Angie Malone, the youngest of a big, warm Italian-American family, returns to her Pacific Northwest hometown to wrestle with various midlife disappointments: her divorce, Papa’s death, a downturn in business at the family restaurant, and, above all, her childlessness. After several miscarriages, she, a successful ad exec, and husband Conlan, a reporter, befriended a pregnant young girl and planned to adopt her baby—and then the birth mother changed her mind. Angie and Conlan drifted apart and soon found they just didn’t love each other anymore.
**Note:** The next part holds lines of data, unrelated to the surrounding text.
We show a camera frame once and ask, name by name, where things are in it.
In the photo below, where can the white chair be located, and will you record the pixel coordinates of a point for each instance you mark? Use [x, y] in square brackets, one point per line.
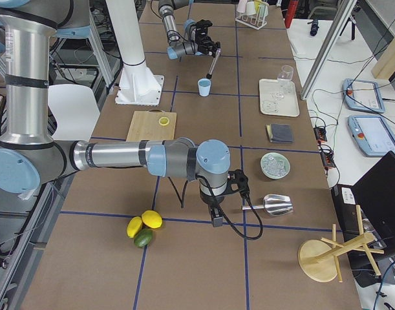
[75, 110]

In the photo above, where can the clear wine glass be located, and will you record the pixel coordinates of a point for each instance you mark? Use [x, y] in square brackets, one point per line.
[284, 79]

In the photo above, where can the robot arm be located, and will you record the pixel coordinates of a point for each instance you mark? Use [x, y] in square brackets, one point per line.
[28, 154]
[178, 45]

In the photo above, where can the black monitor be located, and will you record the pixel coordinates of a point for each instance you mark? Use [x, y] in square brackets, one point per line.
[375, 193]

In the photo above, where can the metal ice scoop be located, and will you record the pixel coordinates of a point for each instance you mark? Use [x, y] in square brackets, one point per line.
[275, 205]

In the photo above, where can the white cup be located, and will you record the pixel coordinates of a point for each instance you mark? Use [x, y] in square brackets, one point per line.
[241, 7]

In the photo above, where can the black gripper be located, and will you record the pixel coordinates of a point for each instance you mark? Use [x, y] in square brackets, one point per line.
[206, 41]
[213, 201]

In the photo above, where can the wooden cutting board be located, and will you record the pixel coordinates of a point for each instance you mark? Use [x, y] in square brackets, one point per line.
[144, 126]

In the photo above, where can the wooden mug tree stand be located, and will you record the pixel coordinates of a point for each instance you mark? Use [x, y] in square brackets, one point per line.
[319, 258]

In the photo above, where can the upper blue teach pendant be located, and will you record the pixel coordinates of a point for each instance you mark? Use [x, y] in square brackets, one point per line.
[361, 95]

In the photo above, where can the black folded umbrella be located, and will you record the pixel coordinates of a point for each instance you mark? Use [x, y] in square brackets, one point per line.
[314, 27]

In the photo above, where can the aluminium frame post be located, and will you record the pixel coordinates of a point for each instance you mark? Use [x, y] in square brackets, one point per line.
[339, 21]

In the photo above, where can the light blue cup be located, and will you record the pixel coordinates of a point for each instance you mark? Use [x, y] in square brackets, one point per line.
[204, 87]

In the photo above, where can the lower blue teach pendant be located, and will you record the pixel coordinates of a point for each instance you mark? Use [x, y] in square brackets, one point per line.
[372, 135]

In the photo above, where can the red cylinder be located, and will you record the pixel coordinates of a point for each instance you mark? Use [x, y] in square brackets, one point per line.
[290, 13]

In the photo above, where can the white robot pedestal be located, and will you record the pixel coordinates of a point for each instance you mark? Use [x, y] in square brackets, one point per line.
[137, 85]

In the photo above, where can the yellow lemon half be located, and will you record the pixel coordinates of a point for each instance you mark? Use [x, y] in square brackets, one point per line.
[163, 121]

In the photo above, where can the white cup rack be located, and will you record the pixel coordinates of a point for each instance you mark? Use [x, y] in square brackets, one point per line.
[250, 21]

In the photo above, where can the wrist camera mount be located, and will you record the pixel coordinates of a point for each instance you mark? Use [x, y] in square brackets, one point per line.
[237, 183]
[201, 28]

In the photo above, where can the cream serving tray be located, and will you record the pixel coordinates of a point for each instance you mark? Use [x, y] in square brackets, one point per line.
[277, 102]

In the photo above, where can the green cup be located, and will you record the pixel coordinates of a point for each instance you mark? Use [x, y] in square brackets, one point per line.
[263, 12]

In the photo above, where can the blue teach pendant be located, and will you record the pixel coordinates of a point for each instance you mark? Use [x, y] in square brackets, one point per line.
[372, 135]
[361, 95]

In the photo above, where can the grey folded cloth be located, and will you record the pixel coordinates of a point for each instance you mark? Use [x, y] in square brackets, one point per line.
[279, 133]

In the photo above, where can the metal muddler stick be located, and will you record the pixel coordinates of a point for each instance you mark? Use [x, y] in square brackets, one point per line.
[213, 63]

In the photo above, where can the green bowl with ice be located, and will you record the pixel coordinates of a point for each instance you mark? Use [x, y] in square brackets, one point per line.
[275, 165]

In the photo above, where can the yellow cup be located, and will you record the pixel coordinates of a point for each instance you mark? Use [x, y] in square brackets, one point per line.
[257, 5]
Metaphorically speaking, “her need for a child had been a high tide, an overwhelming force that drowned them. A year ago, she could have kicked to the surface but not now.” Sadder but wiser, Angie goes to work in the struggling family restaurant, bickering with Mama over updating the menu and replacing the ancient waitress. Soon, Angie befriends another young girl, Lauren Ribido, who’s eager to learn and desperately needs a job. Lauren’s family lives on the wrong side of the tracks, and her mother is a promiscuous alcoholic, but Angie knows nothing of this sad story and welcomes Lauren into the DeSaria family circle. The girl listens in, wide-eyed, as the sisters argue and make wisecracks and—gee-whiz—are actually nice to each other. Nothing at all like her relationship with her sluttish mother, who throws Lauren out when boyfriend David, en route to Stanford, gets her pregnant. Will Lauren, who’s just been accepted to USC, let Angie adopt her baby? Well, a bit of a twist at the end keeps things from becoming too predictable.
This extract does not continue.